Welcome to the new home of my Game Diary. No need for much explanation. You all know how I got here, don’t you?
I spent the past weekend beginning my week-long vacation tackle of leftover games. Some Diary readers said that the list wasn’t pretty. But so far I’ve had a lot of fun with it.
On Saturday, I tried “Excitebots.” The game hadn’t been on my vacation-game list, but I’d wanted to play it most of last week. I had been tickled by it at GDC — an odd choice of verbs, I know, but how else to describe the effect of a game that seems designed purely to keep you laughing? The review takeaway is true in that the game feels a lot like “ExciteTruck,” for good or ill. It’s a racing game with huge jumps that, if made in the wrong angle, send you into close invisible walls. It’s a racing game with Wii-standard graphics, which is a disappointment in and of itself. But it is fun: a constant goof of a game that charges players to use a transforming frog-car-robot to race, air-spin, kick soccer balls into track-side goals and other silliness.
The maddest “Excitebots” mode might be the Poker Race side challenge, which requires the player to do much of the above while also driving through their choice of a cards in several track-blocking rows of cards. Imagine holding a hand that is one card shourt of a flush. Spot that row of cards in the middle of the road? See that eight of hearts that would complete the flush? Drive into it to finish the hand. Press a button to call the hand. Win your points and — oh yeah — keep racing as you play more poker.
I enjoy nuttiness, but I don’t need a lot of it. So “Excitebots” didn’t hold my interest for long. I’m not much of a racing game fan anyway, which made it easy to bail.
My racing game tastes have changed since I imported the Japan-only Game Boy Advance game “Dotstream” a few years ago. The game stripped most of the visual complexity of racing games, making “Pole Position” seem over-developed. The game just has dots racing in lines from left to right, allowing for a little bit of steering. That’s it. And, since I played it, I’ve felt like no new racing games added anything that could make me prefer them to the distillation that is “Dotstream.”
(My enjoyment of “Burnout Paradise” doesn’t violate my post-”Dotstream” dismissal of the racing genre. I still see it as a crashing game, an exploration game and as an asynchronous competitive game than I see it as yet another car-vs-car-on-the-same-track racing experience.)

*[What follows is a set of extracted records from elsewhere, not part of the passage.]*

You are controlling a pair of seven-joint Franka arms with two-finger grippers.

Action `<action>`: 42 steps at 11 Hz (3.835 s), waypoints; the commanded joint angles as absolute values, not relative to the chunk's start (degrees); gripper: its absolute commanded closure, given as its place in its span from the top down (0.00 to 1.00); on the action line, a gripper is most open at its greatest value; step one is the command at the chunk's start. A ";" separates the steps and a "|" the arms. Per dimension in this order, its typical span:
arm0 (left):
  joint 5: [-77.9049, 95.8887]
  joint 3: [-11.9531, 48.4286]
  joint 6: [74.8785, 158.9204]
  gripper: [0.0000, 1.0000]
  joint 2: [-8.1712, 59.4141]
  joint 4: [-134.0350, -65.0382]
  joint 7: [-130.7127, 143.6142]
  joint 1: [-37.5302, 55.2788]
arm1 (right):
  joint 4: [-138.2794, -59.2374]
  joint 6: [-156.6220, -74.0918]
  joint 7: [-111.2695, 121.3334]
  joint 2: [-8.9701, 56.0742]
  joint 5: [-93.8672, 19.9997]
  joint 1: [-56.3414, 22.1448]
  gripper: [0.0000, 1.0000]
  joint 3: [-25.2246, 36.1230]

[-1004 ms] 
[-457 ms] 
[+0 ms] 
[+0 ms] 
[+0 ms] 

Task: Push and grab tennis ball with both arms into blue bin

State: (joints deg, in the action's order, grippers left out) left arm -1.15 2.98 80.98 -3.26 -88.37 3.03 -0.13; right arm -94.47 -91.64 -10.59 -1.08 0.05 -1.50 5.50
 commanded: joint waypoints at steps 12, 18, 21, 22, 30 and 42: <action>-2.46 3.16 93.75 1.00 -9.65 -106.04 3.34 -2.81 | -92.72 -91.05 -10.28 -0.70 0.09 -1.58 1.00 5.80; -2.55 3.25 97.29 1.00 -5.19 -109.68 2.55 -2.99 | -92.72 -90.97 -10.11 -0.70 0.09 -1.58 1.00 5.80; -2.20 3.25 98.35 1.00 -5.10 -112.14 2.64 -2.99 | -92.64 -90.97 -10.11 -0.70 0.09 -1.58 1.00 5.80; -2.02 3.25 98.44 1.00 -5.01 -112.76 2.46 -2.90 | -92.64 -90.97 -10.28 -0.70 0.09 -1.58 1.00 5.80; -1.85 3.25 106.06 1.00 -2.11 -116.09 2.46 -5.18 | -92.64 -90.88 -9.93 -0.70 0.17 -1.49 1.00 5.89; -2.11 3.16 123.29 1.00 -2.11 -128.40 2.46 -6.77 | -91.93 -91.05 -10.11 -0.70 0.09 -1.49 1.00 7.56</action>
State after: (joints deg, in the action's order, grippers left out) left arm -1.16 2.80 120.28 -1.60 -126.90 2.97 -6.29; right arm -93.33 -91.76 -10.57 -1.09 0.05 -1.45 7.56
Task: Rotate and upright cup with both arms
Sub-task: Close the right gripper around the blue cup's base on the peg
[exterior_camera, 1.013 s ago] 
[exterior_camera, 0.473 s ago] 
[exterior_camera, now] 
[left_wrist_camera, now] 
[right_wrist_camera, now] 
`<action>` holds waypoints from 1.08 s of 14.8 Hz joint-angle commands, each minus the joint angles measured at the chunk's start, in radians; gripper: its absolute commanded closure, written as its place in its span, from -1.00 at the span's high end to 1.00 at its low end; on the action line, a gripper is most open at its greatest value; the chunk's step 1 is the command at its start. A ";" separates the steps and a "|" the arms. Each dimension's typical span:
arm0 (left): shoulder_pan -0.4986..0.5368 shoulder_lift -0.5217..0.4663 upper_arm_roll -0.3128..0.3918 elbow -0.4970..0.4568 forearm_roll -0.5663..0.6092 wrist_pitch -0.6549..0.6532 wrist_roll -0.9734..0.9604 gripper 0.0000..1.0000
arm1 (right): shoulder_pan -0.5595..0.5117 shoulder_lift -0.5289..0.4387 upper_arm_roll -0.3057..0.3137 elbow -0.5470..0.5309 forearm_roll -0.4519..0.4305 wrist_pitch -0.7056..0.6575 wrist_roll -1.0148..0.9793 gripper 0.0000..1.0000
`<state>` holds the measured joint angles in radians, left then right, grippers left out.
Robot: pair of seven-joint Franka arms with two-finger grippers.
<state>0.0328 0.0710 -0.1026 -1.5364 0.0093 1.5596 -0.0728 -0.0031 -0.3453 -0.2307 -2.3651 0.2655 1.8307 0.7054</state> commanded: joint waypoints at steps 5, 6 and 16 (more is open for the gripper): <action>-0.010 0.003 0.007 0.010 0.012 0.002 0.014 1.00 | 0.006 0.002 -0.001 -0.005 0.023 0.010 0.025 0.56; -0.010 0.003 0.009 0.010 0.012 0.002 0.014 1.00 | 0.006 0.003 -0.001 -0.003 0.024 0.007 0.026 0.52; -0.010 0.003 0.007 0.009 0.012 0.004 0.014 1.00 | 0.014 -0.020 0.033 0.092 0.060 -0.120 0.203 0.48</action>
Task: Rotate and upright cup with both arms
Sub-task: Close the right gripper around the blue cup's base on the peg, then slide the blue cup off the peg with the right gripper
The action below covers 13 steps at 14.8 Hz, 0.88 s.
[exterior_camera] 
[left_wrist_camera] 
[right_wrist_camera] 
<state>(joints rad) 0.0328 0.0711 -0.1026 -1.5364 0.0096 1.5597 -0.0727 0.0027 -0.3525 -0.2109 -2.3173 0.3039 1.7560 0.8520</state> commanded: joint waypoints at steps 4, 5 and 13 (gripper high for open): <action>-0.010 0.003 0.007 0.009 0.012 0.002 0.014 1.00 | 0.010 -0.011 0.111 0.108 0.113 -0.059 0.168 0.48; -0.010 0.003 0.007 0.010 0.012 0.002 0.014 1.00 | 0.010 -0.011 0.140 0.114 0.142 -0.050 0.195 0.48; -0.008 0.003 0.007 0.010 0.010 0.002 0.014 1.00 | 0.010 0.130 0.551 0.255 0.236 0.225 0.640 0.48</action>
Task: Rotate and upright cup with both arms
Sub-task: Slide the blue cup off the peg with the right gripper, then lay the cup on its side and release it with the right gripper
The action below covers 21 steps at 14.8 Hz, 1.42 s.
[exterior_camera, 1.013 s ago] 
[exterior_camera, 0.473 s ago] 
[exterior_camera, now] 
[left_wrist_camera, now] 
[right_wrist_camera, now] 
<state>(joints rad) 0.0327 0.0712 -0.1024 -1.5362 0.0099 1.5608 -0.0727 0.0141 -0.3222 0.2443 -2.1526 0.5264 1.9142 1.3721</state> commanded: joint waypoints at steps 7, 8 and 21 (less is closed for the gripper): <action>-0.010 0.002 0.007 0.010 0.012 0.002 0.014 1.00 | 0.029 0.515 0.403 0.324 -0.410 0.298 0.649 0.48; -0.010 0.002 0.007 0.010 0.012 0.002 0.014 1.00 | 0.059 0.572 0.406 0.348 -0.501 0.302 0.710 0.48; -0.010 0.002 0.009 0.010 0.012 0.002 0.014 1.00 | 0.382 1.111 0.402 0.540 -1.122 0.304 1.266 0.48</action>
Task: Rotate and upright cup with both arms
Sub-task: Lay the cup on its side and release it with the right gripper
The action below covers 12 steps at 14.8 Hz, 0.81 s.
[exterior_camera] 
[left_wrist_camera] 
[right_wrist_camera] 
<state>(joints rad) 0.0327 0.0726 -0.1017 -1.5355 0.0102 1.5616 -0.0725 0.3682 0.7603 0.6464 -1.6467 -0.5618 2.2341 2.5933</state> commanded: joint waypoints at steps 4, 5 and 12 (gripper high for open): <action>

On Sunday, I finished “Mushroom Men,” which like a who lot of Wii games I’ve played lately isn’t bad at all. It’s a solid little platform/adventure game with superb fungal character design, an interesting world and mediocre controls. There are many bizarre and interesting moments in it and a great weapon system that has the lead character collecting small household objects like tweezers and paperclips to craft them into weapons. Some of this game is so bizarre, though, that I can’t share the details for free. I think I found material for one of my first Kotaku posts in this game.
The third Wii game I played and put aside is “Order Up!,” the cooking and restaurant management game I’ve praised a few times before in this diary. It’s got the basic gesture cooking mechanics you expect from the genre, the time pressure of preparing multiple recipes while customers wait, and the strategy of improving one’s restaurant menu, equipment and support staff in the interest of earning a four-star rating. Once that rating is achieved, a food critic arrives. The player has to cook well for him. Success produces a five-star rating. I like the game, but, unlike “Guitar Hero” or “Rock Band,” it suffers from not having a very fun core mechanic. Casual, streamlined game design is cool, but a whole lot of repetition of some repetitious chopping, grilling and frying motions wears thin.
Next: I’m off to play more “F.E.A.R. 2” and wondering … should I still put these game titles in quotes? Or is that another part of MTV to leave behind?